> _Activity_:
Show each line of the records below where the word "tuples" occurs.

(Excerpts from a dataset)
************

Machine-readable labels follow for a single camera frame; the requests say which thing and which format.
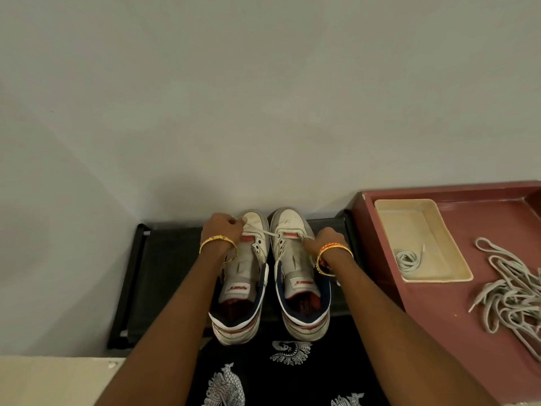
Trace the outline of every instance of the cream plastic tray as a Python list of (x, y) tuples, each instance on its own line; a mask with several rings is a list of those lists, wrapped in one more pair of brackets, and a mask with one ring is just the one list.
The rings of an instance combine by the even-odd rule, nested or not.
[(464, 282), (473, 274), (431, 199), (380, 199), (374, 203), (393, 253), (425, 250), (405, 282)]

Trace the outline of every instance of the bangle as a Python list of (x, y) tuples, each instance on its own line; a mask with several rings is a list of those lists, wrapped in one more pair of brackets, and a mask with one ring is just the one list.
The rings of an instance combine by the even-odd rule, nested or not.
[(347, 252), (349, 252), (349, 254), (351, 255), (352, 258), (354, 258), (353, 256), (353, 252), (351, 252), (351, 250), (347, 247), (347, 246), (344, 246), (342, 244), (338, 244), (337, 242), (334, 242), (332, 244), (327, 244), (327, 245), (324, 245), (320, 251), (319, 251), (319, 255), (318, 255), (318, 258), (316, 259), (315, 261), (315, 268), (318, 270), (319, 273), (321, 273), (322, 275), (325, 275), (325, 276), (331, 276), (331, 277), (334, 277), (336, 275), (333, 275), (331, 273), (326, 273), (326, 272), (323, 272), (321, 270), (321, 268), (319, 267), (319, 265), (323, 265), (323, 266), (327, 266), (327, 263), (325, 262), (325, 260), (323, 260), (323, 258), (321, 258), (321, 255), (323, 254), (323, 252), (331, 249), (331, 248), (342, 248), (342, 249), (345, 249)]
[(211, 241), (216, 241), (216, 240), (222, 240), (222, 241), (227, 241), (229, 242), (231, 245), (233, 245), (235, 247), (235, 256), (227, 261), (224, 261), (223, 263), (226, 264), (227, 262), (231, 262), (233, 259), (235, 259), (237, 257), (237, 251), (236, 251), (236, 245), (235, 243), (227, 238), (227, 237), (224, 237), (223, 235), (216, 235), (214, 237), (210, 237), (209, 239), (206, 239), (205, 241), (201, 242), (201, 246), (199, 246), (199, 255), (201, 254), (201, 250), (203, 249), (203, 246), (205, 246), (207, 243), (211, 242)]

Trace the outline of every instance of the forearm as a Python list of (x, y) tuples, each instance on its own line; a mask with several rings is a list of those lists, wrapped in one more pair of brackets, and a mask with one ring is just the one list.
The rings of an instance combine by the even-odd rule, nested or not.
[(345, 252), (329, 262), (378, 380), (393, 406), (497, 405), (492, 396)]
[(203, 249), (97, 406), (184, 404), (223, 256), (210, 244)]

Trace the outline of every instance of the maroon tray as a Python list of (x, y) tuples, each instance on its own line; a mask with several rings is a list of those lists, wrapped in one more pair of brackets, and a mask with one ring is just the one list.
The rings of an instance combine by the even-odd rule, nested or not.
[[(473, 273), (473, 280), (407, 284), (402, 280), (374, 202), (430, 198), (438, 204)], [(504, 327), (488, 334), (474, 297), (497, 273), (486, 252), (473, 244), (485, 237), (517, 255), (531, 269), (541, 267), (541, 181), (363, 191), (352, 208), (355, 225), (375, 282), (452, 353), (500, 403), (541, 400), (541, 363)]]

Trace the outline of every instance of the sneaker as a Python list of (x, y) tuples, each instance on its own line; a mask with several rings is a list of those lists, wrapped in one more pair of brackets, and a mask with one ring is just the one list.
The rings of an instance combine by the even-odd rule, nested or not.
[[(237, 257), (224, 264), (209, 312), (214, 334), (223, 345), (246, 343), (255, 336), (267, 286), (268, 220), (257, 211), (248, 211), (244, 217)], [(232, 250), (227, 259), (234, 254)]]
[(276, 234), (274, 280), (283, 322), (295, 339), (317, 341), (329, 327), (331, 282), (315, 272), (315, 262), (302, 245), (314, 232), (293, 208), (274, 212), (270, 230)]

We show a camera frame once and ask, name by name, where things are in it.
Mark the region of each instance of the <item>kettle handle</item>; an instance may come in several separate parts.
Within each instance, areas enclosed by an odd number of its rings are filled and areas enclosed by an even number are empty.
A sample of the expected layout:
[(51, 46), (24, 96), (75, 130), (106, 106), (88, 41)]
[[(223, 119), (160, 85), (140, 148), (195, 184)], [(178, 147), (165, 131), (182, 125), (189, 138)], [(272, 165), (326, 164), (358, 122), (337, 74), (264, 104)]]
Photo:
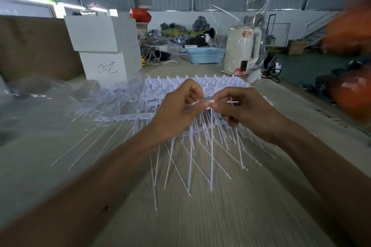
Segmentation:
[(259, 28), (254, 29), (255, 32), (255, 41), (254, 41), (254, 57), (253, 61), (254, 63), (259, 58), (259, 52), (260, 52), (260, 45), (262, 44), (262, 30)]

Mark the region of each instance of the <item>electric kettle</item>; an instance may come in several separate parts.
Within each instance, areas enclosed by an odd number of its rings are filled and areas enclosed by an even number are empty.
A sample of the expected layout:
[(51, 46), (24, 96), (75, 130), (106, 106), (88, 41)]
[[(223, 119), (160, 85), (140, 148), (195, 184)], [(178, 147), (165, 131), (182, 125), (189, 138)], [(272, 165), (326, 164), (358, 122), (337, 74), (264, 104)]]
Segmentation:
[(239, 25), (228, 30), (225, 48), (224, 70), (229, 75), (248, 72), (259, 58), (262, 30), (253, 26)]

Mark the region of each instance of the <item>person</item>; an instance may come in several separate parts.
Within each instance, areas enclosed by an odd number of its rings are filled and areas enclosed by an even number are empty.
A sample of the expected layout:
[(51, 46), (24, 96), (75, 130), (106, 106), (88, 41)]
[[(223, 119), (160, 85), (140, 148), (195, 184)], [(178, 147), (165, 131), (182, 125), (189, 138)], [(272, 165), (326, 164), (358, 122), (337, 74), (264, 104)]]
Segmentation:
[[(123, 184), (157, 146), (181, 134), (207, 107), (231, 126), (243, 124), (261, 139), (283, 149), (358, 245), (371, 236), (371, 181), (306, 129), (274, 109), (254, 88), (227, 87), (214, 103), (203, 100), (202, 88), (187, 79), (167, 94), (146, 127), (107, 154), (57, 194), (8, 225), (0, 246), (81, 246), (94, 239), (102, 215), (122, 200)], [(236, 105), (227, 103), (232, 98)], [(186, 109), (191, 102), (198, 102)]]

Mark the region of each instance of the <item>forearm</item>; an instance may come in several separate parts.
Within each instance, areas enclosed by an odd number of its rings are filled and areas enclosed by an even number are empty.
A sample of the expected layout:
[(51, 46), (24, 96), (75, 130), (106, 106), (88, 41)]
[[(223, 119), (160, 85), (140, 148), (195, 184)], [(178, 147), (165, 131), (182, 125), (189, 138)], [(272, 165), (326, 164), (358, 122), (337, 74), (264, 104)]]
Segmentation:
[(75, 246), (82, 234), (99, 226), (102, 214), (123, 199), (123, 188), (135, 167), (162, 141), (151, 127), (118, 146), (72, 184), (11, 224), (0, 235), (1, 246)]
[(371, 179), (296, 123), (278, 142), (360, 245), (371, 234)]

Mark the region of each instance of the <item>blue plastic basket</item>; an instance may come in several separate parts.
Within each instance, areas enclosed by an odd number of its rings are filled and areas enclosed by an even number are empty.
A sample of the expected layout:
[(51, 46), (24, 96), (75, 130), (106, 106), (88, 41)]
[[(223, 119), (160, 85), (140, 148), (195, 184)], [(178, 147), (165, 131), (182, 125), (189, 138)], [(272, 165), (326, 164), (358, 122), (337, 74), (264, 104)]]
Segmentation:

************

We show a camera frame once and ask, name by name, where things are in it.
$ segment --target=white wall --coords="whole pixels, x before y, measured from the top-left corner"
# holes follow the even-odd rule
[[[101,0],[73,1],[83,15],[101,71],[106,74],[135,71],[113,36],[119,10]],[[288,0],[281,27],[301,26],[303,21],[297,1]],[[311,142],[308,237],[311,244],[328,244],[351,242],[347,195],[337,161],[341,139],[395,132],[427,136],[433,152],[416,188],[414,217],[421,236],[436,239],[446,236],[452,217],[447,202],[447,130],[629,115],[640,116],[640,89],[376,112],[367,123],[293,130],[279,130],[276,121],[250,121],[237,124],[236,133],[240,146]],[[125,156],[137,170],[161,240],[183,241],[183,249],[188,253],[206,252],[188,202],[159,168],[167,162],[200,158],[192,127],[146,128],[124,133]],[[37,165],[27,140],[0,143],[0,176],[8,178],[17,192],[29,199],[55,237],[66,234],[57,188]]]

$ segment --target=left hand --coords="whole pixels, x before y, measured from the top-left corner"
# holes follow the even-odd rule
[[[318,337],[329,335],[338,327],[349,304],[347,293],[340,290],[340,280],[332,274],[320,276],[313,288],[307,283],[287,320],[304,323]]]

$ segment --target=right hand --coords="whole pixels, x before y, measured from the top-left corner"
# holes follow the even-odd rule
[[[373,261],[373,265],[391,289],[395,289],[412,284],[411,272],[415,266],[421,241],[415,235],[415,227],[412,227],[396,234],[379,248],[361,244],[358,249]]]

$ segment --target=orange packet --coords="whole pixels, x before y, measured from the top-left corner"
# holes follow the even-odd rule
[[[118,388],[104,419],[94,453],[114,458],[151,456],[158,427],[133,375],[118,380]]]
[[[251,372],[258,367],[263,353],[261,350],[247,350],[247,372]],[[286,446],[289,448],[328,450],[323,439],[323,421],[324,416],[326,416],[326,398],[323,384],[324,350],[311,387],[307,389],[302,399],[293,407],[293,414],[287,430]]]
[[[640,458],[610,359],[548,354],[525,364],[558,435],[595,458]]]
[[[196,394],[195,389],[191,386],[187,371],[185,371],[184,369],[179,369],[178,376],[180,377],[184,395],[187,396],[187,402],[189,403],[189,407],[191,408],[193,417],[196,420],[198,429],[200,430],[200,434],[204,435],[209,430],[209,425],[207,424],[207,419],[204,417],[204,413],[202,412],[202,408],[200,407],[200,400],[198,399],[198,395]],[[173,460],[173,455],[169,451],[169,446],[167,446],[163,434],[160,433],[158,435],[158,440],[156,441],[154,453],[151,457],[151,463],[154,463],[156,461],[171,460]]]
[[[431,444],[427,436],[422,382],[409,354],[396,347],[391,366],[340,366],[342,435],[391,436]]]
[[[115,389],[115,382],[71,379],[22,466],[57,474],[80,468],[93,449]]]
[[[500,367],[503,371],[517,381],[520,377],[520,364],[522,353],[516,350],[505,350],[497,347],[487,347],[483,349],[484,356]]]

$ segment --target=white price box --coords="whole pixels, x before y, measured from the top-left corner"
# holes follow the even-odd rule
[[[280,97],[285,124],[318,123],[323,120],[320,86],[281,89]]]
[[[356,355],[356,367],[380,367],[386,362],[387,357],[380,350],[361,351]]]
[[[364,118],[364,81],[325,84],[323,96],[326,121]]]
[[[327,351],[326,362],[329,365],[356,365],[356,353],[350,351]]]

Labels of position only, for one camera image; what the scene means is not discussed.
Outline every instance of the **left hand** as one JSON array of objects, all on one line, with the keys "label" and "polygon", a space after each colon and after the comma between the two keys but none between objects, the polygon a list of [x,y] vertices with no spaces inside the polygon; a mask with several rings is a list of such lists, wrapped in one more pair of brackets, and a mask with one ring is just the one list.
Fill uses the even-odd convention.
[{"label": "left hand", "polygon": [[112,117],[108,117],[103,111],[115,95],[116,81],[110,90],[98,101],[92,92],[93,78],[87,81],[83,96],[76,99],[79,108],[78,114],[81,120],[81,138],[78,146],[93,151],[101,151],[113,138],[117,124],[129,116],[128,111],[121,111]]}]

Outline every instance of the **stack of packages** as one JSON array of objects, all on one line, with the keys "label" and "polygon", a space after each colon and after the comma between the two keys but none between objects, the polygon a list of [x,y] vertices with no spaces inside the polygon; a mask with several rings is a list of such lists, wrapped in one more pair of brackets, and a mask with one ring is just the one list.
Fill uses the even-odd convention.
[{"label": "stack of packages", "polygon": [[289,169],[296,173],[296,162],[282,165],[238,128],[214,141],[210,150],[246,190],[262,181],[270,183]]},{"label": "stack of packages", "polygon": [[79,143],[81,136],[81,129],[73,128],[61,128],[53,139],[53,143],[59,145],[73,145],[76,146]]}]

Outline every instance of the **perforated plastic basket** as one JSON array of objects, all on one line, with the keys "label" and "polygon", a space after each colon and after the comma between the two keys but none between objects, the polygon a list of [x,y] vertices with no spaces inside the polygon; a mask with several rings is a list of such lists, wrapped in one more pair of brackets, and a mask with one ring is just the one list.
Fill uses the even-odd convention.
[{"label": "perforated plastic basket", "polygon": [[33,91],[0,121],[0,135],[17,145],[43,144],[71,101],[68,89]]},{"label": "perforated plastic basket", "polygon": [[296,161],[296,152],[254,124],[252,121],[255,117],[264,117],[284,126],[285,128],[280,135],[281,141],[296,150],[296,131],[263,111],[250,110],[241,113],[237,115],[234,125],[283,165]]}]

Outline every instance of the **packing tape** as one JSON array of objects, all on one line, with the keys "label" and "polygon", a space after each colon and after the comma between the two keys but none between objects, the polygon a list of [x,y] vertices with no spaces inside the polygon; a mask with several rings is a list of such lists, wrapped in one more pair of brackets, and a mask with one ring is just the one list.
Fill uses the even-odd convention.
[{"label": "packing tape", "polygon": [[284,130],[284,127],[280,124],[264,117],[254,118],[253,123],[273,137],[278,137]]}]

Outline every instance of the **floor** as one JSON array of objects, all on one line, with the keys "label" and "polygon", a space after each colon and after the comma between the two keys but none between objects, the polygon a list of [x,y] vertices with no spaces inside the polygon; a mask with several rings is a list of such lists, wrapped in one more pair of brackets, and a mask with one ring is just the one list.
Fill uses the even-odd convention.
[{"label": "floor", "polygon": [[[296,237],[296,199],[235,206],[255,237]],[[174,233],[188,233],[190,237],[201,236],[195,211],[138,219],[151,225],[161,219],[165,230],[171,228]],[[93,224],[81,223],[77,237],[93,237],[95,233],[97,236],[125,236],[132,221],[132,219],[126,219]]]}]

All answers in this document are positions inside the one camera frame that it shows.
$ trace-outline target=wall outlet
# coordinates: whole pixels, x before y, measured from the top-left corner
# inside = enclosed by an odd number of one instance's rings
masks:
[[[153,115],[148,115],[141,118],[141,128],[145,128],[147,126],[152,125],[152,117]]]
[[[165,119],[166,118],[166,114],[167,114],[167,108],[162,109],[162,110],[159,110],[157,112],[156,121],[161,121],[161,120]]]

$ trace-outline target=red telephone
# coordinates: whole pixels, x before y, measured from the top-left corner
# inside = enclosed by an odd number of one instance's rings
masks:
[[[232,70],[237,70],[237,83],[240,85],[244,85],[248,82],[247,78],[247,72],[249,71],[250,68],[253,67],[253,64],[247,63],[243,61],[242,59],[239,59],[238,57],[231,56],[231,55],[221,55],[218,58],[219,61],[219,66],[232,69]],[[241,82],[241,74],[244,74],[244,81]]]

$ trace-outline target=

************

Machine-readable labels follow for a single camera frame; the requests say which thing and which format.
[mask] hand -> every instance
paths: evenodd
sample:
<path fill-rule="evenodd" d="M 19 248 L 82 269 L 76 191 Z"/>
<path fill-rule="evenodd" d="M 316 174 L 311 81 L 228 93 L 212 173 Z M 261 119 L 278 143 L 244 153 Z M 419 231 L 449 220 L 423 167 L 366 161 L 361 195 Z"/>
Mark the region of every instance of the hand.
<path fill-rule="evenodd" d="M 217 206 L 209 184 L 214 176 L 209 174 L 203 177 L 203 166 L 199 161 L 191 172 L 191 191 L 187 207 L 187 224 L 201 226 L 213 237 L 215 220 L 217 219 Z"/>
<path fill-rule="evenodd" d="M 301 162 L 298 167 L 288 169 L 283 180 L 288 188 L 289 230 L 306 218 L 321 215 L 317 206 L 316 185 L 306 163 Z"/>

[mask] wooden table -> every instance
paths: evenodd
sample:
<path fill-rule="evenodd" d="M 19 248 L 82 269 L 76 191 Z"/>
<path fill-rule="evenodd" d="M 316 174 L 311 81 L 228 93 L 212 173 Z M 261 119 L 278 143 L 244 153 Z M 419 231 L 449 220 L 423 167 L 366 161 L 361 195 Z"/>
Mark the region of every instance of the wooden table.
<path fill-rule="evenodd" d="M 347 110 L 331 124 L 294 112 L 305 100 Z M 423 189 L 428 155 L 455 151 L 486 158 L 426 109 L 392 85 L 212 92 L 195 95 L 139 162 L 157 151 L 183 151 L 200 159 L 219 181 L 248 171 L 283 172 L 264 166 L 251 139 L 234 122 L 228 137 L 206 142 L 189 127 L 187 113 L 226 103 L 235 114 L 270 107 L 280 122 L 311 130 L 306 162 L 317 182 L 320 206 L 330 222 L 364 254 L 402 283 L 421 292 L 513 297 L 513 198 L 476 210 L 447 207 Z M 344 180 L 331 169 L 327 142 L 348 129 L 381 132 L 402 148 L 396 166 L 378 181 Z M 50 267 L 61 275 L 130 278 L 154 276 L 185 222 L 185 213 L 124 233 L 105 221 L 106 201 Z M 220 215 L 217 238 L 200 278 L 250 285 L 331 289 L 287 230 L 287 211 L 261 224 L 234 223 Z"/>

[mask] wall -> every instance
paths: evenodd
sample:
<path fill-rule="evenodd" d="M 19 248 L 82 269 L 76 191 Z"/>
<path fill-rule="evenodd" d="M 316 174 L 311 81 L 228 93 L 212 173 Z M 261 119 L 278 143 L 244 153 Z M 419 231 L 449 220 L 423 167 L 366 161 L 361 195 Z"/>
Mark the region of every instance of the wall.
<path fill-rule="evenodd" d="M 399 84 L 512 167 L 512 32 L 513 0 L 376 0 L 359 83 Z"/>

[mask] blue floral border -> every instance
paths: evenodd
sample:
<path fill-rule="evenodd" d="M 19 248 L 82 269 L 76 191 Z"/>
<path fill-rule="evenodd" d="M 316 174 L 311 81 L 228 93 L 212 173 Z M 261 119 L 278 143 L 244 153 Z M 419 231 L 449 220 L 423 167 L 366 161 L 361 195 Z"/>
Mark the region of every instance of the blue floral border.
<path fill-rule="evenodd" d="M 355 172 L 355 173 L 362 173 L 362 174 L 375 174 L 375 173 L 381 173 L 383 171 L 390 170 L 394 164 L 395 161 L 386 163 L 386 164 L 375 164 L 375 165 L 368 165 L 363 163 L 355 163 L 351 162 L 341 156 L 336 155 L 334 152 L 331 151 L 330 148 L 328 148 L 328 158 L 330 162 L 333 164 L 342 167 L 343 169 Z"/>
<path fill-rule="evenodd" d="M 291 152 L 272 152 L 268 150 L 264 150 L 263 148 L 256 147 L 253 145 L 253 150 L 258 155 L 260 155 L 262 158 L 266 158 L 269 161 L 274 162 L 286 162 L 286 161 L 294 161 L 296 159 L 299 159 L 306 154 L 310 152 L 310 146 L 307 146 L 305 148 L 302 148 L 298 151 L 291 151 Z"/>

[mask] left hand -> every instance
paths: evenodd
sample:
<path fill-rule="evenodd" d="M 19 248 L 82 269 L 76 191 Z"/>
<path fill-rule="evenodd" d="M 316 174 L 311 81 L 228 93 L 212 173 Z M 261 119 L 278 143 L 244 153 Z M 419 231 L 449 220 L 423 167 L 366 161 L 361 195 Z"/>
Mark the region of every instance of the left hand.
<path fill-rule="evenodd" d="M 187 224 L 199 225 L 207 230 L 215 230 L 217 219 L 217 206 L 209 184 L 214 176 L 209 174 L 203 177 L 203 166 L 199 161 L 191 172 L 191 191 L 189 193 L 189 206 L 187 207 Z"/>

************

> _Task solution_:
Trace the outline of every instance of the cream plastic tray as a Python list of (x, y) tuples, each instance on its own line; a mask with several rings is a list of those lists, wrapped in one more pair of brackets, and a mask with one ring is just the one list.
Trace the outline of every instance of the bangle as a Python list of (x, y) tuples, each instance on its own line; a mask with several rings is a list of those lists, wrapped in one more pair of brackets, and a mask with one ring is just the one list.
Trace the outline of every instance of the forearm as a Python list of (x, y) tuples, each instance on its own line; a mask with several rings is a list of those lists, wrapped in one more pair of brackets, and a mask with one ring is just the one list.
Trace the outline of every instance of the maroon tray as a Python list of (x, y) tuples, each instance on its own line; a mask with several rings is a list of those lists, wrapped in one more pair of brackets, and a mask with one ring is just the one list.
Trace the outline of every instance of the sneaker as a Python list of (x, y) tuples, each instance on its own line; a mask with several rings is a list of those lists, wrapped in one more pair of brackets, and a mask with one ring is just the one list.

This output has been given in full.